■ **Assigned task**: Return the data below, unchanged.

■ **Data extract**:
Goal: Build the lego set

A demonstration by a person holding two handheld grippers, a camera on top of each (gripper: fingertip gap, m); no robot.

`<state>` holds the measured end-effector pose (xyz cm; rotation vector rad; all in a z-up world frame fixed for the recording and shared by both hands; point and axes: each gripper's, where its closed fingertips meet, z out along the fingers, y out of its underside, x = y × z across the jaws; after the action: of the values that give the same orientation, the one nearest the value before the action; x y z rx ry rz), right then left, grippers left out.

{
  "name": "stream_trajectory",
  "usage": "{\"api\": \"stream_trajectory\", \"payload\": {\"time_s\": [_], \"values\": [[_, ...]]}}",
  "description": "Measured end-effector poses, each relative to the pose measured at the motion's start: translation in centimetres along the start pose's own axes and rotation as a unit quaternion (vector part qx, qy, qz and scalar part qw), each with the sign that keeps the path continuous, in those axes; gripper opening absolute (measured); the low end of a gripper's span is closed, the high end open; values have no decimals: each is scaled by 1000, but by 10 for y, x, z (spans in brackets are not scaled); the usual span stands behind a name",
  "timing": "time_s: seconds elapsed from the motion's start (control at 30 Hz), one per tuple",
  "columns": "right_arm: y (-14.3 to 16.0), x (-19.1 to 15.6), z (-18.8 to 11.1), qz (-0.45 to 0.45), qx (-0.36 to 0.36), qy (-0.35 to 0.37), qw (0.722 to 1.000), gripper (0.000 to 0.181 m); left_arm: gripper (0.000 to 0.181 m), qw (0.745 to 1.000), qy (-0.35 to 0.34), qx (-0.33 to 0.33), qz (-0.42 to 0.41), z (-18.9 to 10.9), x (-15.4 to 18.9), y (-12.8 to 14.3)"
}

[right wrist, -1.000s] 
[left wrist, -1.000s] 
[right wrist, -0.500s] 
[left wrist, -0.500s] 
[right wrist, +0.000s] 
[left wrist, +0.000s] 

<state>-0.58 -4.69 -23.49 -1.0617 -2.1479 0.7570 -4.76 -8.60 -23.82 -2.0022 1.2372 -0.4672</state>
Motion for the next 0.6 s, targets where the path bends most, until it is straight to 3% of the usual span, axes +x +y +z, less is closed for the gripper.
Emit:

■ **Exercise result**:
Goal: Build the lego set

A demonstration by a person holding two handheld grippers, a camera on top of each (gripper: fingertip gap, m); no robot.

`<state>` holds the measured end-effector pose (xyz cm; rotation vector rad; all in a z-up world frame fixed for the recording and shared by both hands; point and axes: each gripper's, where its closed fingertips meet, z out along the fingers, y out of its underside, x = y × z across the jaws; after the action: of the values that give the same orientation, the one nearest the value before the action; x y z rx ry rz), right then left, grippers left out.

{
  "name": "stream_trajectory",
  "usage": "{\"api\": \"stream_trajectory\", \"payload\": {\"time_s\": [_], \"values\": [[_, ...]]}}",
  "description": "Measured end-effector poses, each relative to the pose measured at the motion's start: translation in centimetres along the start pose's own axes and rotation as a unit quaternion (vector part qx, qy, qz and scalar part qw), each with the sign that keeps the path continuous, in those axes; gripper opening absolute (measured); the low end of a gripper's span is closed, the high end open; values have no decimals: each is scaled by 1000, but by 10 for y, x, z (spans in brackets are not scaled); the usual span stands behind a name",
  "timing": "time_s: seconds elapsed from the motion's start (control at 30 Hz), one per tuple",
  "columns": "right_arm: y (-14.3 to 16.0), x (-19.1 to 15.6), z (-18.8 to 11.1), qz (-0.45 to 0.45), qx (-0.36 to 0.36), qy (-0.35 to 0.37), qw (0.722 to 1.000), gripper (0.000 to 0.181 m); left_arm: gripper (0.000 to 0.181 m), qw (0.745 to 1.000), qy (-0.35 to 0.34), qx (-0.33 to 0.33), qz (-0.42 to 0.41), z (-18.9 to 10.9), x (-15.4 to 18.9), y (-12.8 to 14.3)"
}

[right wrist, -1.000s] 
[left wrist, -1.000s] 
[right wrist, -0.500s] 
[left wrist, -0.500s] 
[right wrist, +0.000s] 
[left wrist, +0.000s] 

<state>-0.58 -4.69 -23.49 -1.0617 -2.1479 0.7570 -4.76 -8.60 -23.82 -2.0022 1.2372 -0.4672</state>
Motion for the next 0.6 s, targets where the path bends most, until it is straight to 3% of the usual span, axes +x +y +z, less is closed for the gripper.
Emit:

This finishes the output.